■ Problem to work on ■
Show all lines from the material that carry the word "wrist".

--- Supplied material Enclosed Below ---

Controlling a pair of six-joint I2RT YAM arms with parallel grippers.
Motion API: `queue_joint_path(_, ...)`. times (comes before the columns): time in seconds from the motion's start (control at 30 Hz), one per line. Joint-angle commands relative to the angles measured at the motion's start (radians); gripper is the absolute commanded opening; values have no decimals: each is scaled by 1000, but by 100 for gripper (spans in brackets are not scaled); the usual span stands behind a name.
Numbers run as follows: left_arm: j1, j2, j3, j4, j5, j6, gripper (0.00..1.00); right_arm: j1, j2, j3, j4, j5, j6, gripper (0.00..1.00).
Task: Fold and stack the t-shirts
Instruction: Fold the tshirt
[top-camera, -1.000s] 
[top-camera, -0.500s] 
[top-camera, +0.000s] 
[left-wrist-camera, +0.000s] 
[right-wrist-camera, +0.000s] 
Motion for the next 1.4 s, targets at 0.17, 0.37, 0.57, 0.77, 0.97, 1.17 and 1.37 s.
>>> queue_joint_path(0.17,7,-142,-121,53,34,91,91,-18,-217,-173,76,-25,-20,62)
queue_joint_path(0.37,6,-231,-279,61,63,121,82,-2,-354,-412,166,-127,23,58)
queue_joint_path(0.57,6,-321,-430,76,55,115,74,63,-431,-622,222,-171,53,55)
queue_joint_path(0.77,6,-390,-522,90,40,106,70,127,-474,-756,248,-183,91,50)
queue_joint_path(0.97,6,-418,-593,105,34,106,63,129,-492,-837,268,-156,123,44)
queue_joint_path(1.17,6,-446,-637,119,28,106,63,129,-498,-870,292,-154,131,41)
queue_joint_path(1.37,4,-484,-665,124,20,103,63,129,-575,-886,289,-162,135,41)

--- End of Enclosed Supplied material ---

■ Your response ■
[left-wrist-camera, +0.000s] 
[right-wrist-camera, +0.000s] 

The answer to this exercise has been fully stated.